The trial began at a retirement home in February, and is now inspiring others across the country — from hospitals to small businesses — to follow suit.
For the experiment, the lucky staff cut their eight-hour work days to just six hours, with no changes made to their pay.
“I used to be exhausted all the time, I would come home from work and pass out on the sofa,” Lise-Lotte Pettersson, 41, an assistant nurse at Svartedalens care home in Gothenburg told the Guardian. “But not now.

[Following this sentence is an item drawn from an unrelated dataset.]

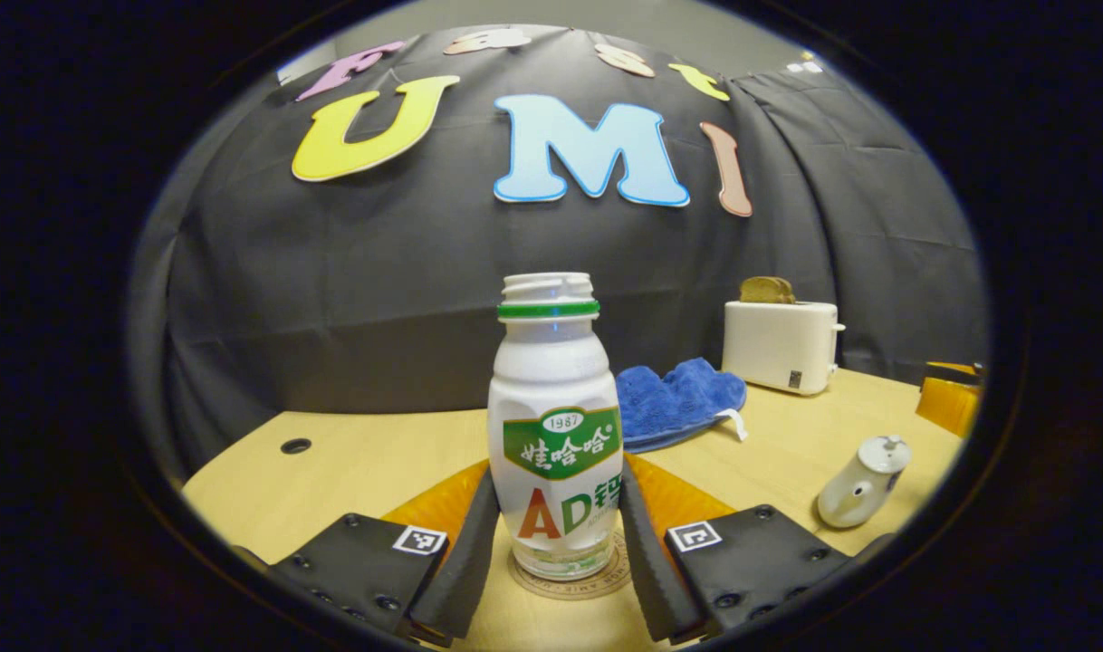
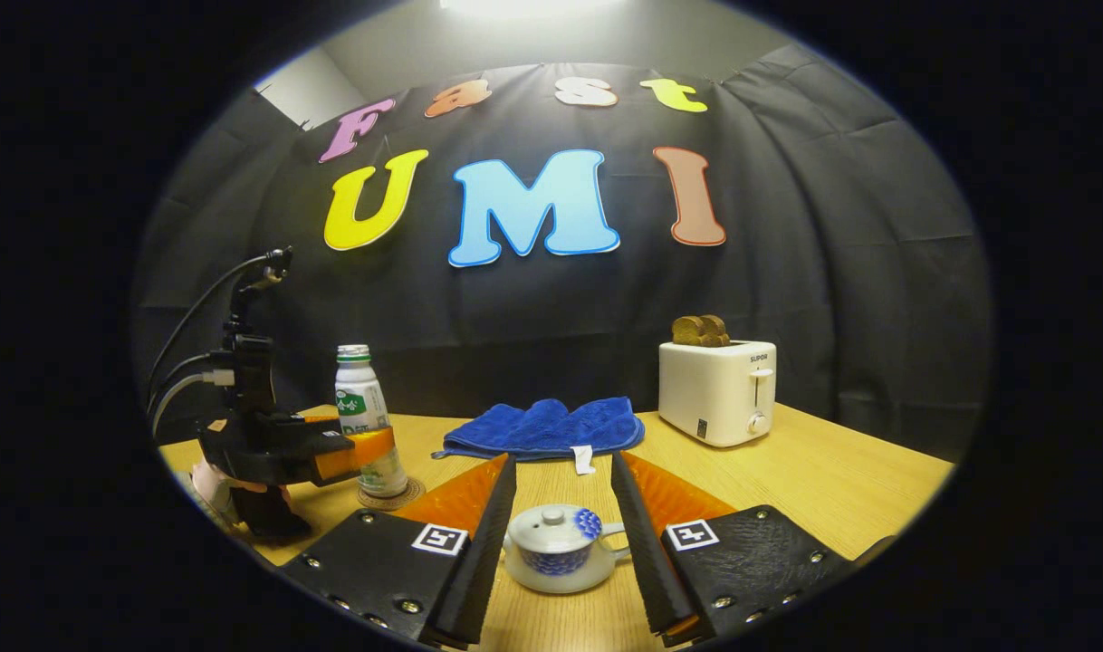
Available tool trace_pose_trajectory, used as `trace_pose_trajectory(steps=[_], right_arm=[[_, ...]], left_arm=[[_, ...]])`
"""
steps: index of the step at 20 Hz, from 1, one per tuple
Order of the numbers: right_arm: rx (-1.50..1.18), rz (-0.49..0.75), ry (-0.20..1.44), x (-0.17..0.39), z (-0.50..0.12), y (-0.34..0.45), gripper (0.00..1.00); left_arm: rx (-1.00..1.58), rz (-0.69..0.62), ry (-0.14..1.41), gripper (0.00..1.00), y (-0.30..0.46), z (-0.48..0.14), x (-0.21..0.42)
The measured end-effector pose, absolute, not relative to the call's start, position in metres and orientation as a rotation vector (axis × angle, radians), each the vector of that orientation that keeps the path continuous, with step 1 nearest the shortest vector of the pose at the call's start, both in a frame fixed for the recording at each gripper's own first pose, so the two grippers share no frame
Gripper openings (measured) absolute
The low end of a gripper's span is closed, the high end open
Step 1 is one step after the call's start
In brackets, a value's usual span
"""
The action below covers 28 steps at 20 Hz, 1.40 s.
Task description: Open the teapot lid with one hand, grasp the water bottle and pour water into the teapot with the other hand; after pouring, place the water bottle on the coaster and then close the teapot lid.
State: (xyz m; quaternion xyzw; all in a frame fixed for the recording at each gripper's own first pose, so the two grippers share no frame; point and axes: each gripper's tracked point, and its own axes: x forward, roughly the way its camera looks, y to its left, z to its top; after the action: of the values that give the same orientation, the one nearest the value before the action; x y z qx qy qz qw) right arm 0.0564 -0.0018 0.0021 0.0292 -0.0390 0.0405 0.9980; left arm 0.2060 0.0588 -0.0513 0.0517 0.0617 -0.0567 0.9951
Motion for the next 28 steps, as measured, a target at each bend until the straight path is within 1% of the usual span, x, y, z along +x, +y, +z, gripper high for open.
trace_pose_trajectory(steps=[1,2,3,5,6,7,8,10,15,18,21,25,28], right_arm=[[0.06,0.078,-0.081,0.057,0.003,-0.003,0.65],[0.064,0.074,-0.081,0.057,0.003,-0.005,0.65],[0.07,0.073,-0.082,0.057,0.004,-0.005,0.65],[0.074,0.069,-0.082,0.057,0.004,-0.007,0.65],[0.075,0.068,-0.083,0.057,0.005,-0.008,0.65],[0.076,0.067,-0.084,0.058,0.005,-0.008,0.65],[0.076,0.067,-0.084,0.058,0.004,-0.008,0.65],[0.076,0.068,-0.078,0.059,0.003,-0.008,0.65],[0.071,0.073,-0.079,0.059,0.003,-0.006,0.65],[0.077,0.079,-0.088,0.057,0.004,-0.006,0.65],[0.085,0.094,-0.094,0.055,0.007,0.0,0.65],[0.069,0.109,-0.102,0.044,0.005,0.008,0.65],[0.073,0.108,-0.08,0.022,-0.014,0.014,0.65]], left_arm=[[0.104,-0.117,0.118,0.78,0.057,-0.05,0.207],[0.113,-0.116,0.121,0.78,0.056,-0.051,0.207],[0.116,-0.112,0.121,0.7,0.057,-0.052,0.207],[0.111,-0.106,0.118,0.79,0.058,-0.051,0.207],[0.102,-0.104,0.115,0.82,0.059,-0.05,0.207],[0.096,-0.102,0.114,0.79,0.06,-0.052,0.209],[0.096,-0.103,0.121,0.81,0.06,-0.054,0.207],[0.102,-0.104,0.139,1.0,0.059,-0.059,0.207],[0.125,-0.085,0.12,1.0,0.06,-0.05,0.194],[0.123,-0.057,0.083,1.0,0.066,-0.038,0.18],[0.092,-0.038,0.08,1.0,0.069,-0.04,0.161],[0.051,-0.033,0.085,1.0,0.063,-0.044,0.12],[0.05,-0.019,0.055,1.0,0.052,-0.037,0.079]])
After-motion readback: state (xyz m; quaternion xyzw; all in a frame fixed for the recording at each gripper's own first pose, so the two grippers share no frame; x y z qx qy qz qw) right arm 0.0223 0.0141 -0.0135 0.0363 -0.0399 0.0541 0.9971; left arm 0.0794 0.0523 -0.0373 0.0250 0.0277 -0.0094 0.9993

I am much more alert: I have much more energy for my work, and also for family life.”
While the shorter hours come at a cost — 14 extra people had to be hired onto the 82-nurse staff to cover the shorter shifts — the trial was dubbed a success as employee well-being and efficiency skyrocketed.
“For a long time politicians have been competing to say we must create more jobs with longer hours – work has become an end in itself,” Roland Paulsen, a researcher in business administration at the University of Lund, told the Guardian. “But productivity has doubled since the 1970s, so technically we even have the potential for a four-hour working day. It is a question of how these productivity gains are distributed. It did not used to be utopian to cut working hours – we have done this before.”
The experiment is set to run through the end of 2016, though it is unlikely to continue beyond that, despite its success, as politicians are ultimately concerned about the cost: approximately 8 million Swedish krona ($977,827) a year.